The conservation genetics of bees is of particular interest because many bee species are in decline, so jeopardizing the essential ecosystem service of plant pollination that they provide. In addition, as social haplodiploids, inbred bees may be vulnerable to the extra genetic load represented by the production of sterile diploid males. Using microsatellite markers, we investigated the genetic structure of populations of the Great Yellow Bumblebee (Bombus distinguendus Morawitz) in the UK, where this species has undergone a precipitous decline. By means of a mixture of analytical methods and simulation, we also extended—and then applied—genetic methods for estimating foraging distance and nest density in wild bees.
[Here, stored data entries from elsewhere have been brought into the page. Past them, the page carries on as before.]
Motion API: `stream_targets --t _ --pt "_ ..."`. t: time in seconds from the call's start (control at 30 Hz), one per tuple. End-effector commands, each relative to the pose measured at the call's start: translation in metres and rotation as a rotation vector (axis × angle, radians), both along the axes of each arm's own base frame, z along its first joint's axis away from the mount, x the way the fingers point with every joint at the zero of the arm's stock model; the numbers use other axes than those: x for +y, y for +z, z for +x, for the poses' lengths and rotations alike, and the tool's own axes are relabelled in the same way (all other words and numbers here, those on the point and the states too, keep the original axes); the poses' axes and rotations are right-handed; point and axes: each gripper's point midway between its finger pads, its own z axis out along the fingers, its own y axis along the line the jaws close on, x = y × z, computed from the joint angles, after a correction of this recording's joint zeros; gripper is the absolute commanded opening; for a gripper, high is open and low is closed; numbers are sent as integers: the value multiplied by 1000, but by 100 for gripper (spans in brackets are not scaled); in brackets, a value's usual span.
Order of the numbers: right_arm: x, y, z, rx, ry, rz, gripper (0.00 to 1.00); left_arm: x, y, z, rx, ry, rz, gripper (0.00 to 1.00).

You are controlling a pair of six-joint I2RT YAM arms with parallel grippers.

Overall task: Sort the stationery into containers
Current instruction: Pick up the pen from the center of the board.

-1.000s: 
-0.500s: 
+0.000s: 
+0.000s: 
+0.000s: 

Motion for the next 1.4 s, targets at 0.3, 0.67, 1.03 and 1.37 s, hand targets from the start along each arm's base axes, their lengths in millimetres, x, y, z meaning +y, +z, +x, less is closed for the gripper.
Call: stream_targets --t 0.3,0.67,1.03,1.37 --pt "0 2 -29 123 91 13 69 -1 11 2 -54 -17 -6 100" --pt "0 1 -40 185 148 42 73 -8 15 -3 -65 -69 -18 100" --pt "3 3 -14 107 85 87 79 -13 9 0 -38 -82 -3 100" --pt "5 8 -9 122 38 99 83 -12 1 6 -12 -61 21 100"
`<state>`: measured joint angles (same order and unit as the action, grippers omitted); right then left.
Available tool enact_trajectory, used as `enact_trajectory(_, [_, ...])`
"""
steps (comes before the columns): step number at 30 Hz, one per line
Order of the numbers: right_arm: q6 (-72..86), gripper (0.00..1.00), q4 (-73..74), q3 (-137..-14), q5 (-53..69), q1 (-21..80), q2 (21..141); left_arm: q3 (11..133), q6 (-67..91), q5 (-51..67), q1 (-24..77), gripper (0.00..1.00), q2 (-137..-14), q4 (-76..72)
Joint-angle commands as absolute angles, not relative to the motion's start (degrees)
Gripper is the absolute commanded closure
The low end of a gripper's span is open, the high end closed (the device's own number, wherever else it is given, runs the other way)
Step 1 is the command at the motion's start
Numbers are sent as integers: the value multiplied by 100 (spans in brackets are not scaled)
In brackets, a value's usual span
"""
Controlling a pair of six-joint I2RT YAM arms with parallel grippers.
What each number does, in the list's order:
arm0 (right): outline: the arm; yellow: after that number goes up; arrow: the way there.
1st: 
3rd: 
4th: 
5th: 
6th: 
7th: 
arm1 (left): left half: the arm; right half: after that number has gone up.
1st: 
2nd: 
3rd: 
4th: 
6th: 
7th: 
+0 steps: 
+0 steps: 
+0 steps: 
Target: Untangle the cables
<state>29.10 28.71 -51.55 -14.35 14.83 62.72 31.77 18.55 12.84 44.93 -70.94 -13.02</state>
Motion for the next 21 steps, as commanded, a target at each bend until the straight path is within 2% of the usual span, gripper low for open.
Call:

B. distinguendus populations were characterized by low expected heterozygosity and allelic richness, inbreeding coefficients not significantly different from zero, absence of detected diploid males, absence of substantial demographic bottlenecking, and population substructuring at large (c. 100+ km) but not small (10s of km) spatial scales. The minimum average effective population size at our sampling sites was low (c. 25). In coastal grassland (machair), the estimated modal foraging distance of workers was 391 m, with 95% of foraging activity occurring within 955 m of the nest, and estimated nest density was 19.3 nests km-2. These findings show that B. distinguendus exhibits some genetic features of scarce, declining or fragmented populations. Moreover, B. distinguendus workers appear to forage over above-average distances and nests remain thinly distributed even in current strongholds. These considerations should inform future conservation actions for this and similar species.